__Activity__: Pull each line containing "outline" out of the data and copy it.

══════════

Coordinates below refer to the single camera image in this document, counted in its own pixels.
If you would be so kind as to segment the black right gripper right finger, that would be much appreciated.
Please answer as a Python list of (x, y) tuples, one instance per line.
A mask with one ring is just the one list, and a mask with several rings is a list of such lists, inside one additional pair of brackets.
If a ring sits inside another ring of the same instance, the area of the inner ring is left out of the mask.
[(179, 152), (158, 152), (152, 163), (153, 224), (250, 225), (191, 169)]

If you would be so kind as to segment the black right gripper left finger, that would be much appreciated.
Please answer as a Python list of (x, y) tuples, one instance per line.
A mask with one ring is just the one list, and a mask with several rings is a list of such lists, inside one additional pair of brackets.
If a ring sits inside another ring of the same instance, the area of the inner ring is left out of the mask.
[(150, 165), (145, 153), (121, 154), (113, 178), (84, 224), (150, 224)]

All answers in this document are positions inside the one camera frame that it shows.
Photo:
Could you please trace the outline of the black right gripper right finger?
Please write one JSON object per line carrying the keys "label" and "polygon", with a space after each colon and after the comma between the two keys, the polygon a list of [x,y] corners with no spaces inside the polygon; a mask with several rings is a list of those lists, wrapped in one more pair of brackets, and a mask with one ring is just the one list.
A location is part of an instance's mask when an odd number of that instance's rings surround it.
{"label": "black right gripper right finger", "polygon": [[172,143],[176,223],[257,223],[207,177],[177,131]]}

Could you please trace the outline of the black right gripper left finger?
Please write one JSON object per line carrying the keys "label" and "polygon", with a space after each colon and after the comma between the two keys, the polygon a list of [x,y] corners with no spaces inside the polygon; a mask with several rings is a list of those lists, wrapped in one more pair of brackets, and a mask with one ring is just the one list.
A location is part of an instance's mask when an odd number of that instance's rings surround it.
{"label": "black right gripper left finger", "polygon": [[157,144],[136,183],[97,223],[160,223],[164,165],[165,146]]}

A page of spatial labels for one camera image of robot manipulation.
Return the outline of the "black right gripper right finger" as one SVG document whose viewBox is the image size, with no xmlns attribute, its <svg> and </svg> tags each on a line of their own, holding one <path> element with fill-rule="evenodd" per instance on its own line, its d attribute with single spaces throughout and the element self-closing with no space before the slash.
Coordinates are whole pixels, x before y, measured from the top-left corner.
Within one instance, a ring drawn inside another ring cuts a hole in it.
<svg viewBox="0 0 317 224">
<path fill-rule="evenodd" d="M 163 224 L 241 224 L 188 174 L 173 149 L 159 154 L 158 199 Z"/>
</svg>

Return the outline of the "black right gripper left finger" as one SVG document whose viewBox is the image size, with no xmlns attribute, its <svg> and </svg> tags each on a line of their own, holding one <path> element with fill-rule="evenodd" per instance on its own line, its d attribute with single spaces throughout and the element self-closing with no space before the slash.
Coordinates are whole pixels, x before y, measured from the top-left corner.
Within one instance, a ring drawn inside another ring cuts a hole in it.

══════════

__Solution to the exercise__:
Could you please trace the outline of the black right gripper right finger?
Could you please trace the outline of the black right gripper left finger?
Return the outline of the "black right gripper right finger" as one SVG document whose viewBox is the image size, with no xmlns attribute, its <svg> and </svg> tags each on a line of their own, holding one <path> element with fill-rule="evenodd" per instance on its own line, its d attribute with single spaces throughout and the element self-closing with no space before the slash.
Return the outline of the "black right gripper left finger" as one SVG document whose viewBox is the image size, with no xmlns attribute, its <svg> and </svg> tags each on a line of their own, holding one <path> element with fill-rule="evenodd" per instance on its own line, its d attribute with single spaces throughout and the element self-closing with no space before the slash.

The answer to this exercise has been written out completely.